The school or university remains the data controller and bears primary accountability to the ICO under UK GDPR. However, if the breach was caused by the vendor's failure, the vendor (as data processor) may also face ICO scrutiny. Schools can seek contractual remedies against vendors for breach of Data Processing Agreement terms — but this requires having adequate DPA terms in place before the breach. Schools should always have written DPAs with EdTech vendors before sharing any personal data.

How can schools assess the security of EdTech vendors?

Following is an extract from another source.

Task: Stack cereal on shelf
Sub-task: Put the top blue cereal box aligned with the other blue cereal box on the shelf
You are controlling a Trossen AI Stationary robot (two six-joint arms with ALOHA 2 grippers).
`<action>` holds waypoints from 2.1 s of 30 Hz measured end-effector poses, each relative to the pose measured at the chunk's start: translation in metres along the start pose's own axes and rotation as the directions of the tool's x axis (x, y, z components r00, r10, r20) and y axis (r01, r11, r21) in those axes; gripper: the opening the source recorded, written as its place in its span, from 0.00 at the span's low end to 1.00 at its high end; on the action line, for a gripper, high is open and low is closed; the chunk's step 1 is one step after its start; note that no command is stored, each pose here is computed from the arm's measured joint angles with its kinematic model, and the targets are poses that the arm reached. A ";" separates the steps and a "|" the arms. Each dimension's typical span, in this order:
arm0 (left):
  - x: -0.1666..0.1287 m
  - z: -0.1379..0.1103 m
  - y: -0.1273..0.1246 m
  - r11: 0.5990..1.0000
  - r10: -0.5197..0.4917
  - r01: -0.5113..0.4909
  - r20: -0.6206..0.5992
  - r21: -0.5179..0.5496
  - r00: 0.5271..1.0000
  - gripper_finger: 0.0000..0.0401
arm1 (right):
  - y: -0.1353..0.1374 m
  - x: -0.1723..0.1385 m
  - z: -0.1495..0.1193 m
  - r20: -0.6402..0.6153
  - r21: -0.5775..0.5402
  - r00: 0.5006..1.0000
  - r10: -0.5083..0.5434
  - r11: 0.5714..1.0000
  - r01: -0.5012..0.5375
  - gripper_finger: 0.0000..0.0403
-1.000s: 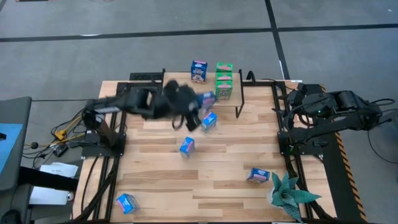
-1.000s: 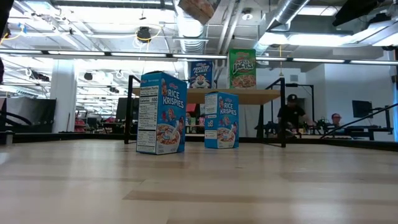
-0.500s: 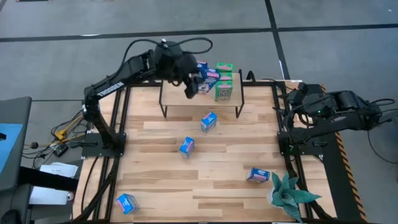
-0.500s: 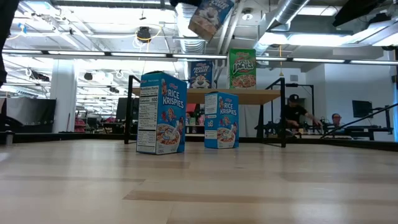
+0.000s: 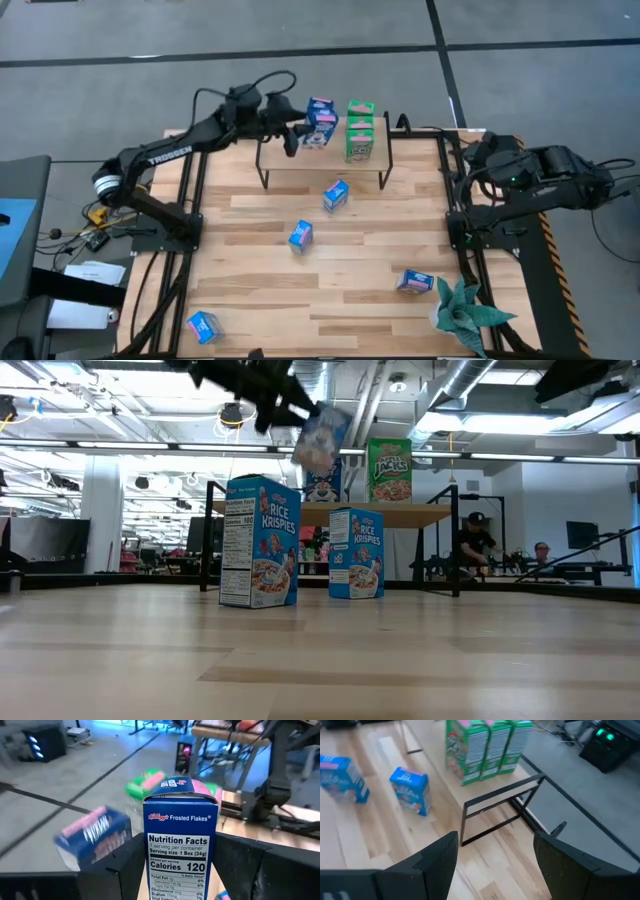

Ask vendors for evidence of security certifications — Cyber Essentials, ISO 27001, or SOC 2 Type II. Review their privacy policy and data processing terms. Ask where data is stored (UK/EEA or third countries). Ask about their incident response procedures and how they would notify you of a breach. For significant vendors processing sensitive data, a security questionnaire sent during procurement provides a documented baseline. Panorays automates third-party risk assessment across your vendor portfolio.

What should schools do if an EdTech vendor notifies them of a breach?

Assess immediately whether personal data of pupils, staff, or parents was involved. If so, determine whether the breach is likely to result in risk to individuals — if yes, notify the ICO within 72 hours. Notify affected individuals if the risk is high. Review your Data Processing Agreement to understand the vendor's breach notification obligations. Document all steps taken. Review whether the vendor relationship should continue, given the breach circumstances.